/---

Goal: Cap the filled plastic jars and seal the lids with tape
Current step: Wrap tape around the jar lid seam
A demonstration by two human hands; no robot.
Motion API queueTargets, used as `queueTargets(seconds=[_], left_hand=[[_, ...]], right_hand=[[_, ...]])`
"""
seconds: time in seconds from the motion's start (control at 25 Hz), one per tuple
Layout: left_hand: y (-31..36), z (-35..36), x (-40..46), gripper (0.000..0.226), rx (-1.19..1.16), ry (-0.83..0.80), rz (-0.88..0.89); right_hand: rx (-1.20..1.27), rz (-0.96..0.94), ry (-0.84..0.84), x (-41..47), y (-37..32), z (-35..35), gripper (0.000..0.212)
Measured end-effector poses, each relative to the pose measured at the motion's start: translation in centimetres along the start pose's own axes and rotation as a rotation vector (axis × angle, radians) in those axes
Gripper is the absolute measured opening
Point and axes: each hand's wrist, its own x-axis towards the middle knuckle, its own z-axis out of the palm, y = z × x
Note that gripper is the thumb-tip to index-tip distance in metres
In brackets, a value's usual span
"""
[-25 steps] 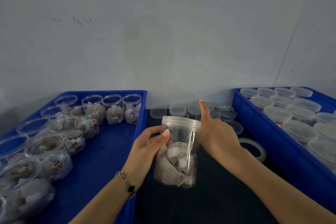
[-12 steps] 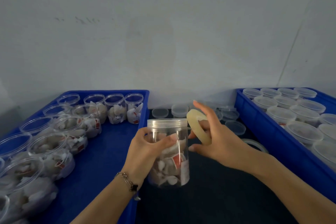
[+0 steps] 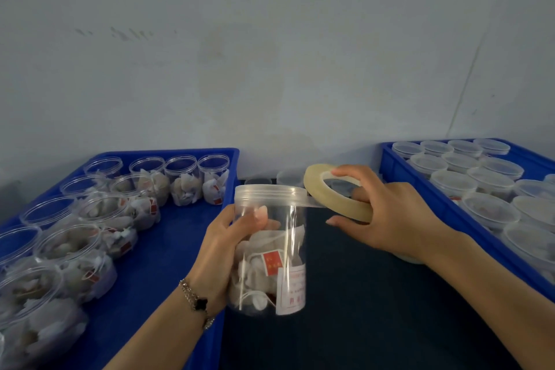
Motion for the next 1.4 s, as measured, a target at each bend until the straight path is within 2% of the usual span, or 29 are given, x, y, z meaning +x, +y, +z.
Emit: queueTargets(seconds=[0.08,0.12,0.24,0.28,0.44,0.56,0.68,0.72,0.76,0.84,0.88,0.92,1.0,1.08,1.12,1.16,1.24,1.28,1.4], left_hand=[[0.1,0.0,-0.1,0.116,-0.058,-0.060,-0.032],[0.1,0.1,-0.2,0.111,-0.095,-0.095,-0.054],[0.2,0.3,-0.4,0.062,-0.200,-0.216,-0.097],[0.3,0.2,-0.5,0.053,-0.223,-0.241,-0.094],[0.2,0.1,-0.3,0.069,-0.287,-0.308,-0.061],[0.0,-0.1,-0.5,0.051,-0.192,-0.335,-0.022],[0.2,0.8,1.5,0.039,0.054,-0.221,-0.093],[-0.3,-0.2,1.3,0.039,0.141,-0.269,-0.040],[-0.5,-0.7,0.8,0.052,0.228,-0.287,-0.025],[-0.3,-1.1,1.4,0.112,0.302,-0.262,0.032],[0.3,-0.8,2.0,0.120,0.265,-0.174,0.024],[0.1,-0.9,2.2,0.111,0.190,-0.069,0.051],[-0.6,-1.7,1.5,0.082,0.144,0.008,0.148],[-1.5,-1.8,1.7,0.051,0.232,0.051,0.254],[-1.7,-1.4,1.6,0.044,0.289,0.044,0.273],[-1.7,-0.8,1.4,0.044,0.334,0.001,0.277],[-1.8,0.2,0.8,0.064,0.407,-0.098,0.268],[-2.1,0.5,0.6,0.074,0.444,-0.091,0.269],[-2.2,0.6,0.8,0.081,0.498,0.108,0.242]], right_hand=[[-0.053,0.045,-0.036,0.2,0.3,0.2,0.058],[-0.058,0.061,-0.056,0.4,0.3,0.4,0.059],[-0.068,0.063,-0.055,1.4,0.1,1.0,0.060],[-0.077,0.062,-0.047,1.8,-0.2,1.3,0.059],[-0.096,0.099,-0.084,3.2,-1.9,3.1,0.060],[-0.103,0.143,-0.083,3.2,-3.2,4.6,0.065],[-0.045,0.243,-0.082,2.7,-3.5,5.2,0.071],[-0.029,0.269,-0.078,2.5,-3.5,5.2,0.072],[-0.019,0.287,-0.071,2.3,-3.6,5.1,0.073],[-0.034,0.335,-0.051,1.9,-3.6,4.8,0.073],[-0.060,0.363,-0.040,1.9,-3.6,4.7,0.074],[-0.093,0.389,-0.033,1.9,-3.5,4.5,0.075],[-0.135,0.429,-0.040,2.0,-3.4,4.3,0.079],[-0.179,0.430,-0.077,2.0,-3.3,4.3,0.081],[-0.223,0.414,-0.086,1.9,-3.4,4.4,0.080],[-0.261,0.400,-0.090,1.8,-3.5,4.6,0.080],[-0.248,0.400,-0.107,1.6,-3.8,5.0,0.081],[-0.217,0.394,-0.120,1.4,-4.0,5.3,0.083],[-0.110,0.290,-0.165,0.8,-4.8,5.9,0.091]])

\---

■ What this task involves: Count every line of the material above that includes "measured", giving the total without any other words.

■ Result of the task: 3